* Exercise aim *
Line by line, output the data that follows exactly as written.
══════════
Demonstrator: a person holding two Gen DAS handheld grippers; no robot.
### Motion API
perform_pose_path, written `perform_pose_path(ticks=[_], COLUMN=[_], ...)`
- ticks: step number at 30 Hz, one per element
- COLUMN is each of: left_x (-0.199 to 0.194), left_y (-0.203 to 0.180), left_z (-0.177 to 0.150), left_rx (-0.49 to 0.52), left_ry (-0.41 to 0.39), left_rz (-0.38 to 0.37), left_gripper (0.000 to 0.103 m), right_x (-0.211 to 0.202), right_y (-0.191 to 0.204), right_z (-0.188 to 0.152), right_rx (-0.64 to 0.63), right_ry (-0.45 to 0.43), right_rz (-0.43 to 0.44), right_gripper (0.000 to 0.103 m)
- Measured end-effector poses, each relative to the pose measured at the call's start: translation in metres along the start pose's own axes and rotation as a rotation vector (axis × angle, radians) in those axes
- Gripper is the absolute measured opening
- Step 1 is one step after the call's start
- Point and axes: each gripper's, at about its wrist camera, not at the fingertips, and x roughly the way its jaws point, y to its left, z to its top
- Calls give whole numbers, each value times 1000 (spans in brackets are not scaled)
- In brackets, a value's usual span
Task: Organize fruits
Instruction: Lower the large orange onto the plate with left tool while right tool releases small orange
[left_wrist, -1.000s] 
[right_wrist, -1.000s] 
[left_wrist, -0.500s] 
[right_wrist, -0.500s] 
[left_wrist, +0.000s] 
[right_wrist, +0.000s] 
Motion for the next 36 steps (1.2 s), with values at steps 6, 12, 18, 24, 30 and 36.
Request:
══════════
* Reply *
Demonstrator: a person holding two Gen DAS handheld grippers; no robot.
### Motion API
perform_pose_path, written `perform_pose_path(ticks=[_], COLUMN=[_], ...)`
- ticks: step number at 30 Hz, one per element
- COLUMN is each of: left_x (-0.199 to 0.194), left_y (-0.203 to 0.180), left_z (-0.177 to 0.150), left_rx (-0.49 to 0.52), left_ry (-0.41 to 0.39), left_rz (-0.38 to 0.37), left_gripper (0.000 to 0.103 m), right_x (-0.211 to 0.202), right_y (-0.191 to 0.204), right_z (-0.188 to 0.152), right_rx (-0.64 to 0.63), right_ry (-0.45 to 0.43), right_rz (-0.43 to 0.44), right_gripper (0.000 to 0.103 m)
- Measured end-effector poses, each relative to the pose measured at the call's start: translation in metres along the start pose's own axes and rotation as a rotation vector (axis × angle, radians) in those axes
- Gripper is the absolute measured opening
- Step 1 is one step after the call's start
- Point and axes: each gripper's, at about its wrist camera, not at the fingertips, and x roughly the way its jaws point, y to its left, z to its top
- Calls give whole numbers, each value times 1000 (spans in brackets are not scaled)
- In brackets, a value's usual span
Task: Organize fruits
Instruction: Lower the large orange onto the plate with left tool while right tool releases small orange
[left_wrist, -1.000s] 
[right_wrist, -1.000s] 
[left_wrist, -0.500s] 
[right_wrist, -0.500s] 
[left_wrist, +0.000s] 
[right_wrist, +0.000s] 
Motion for the next 36 steps (1.2 s), with values at steps 6, 12, 18, 24, 30 and 36.
Request:

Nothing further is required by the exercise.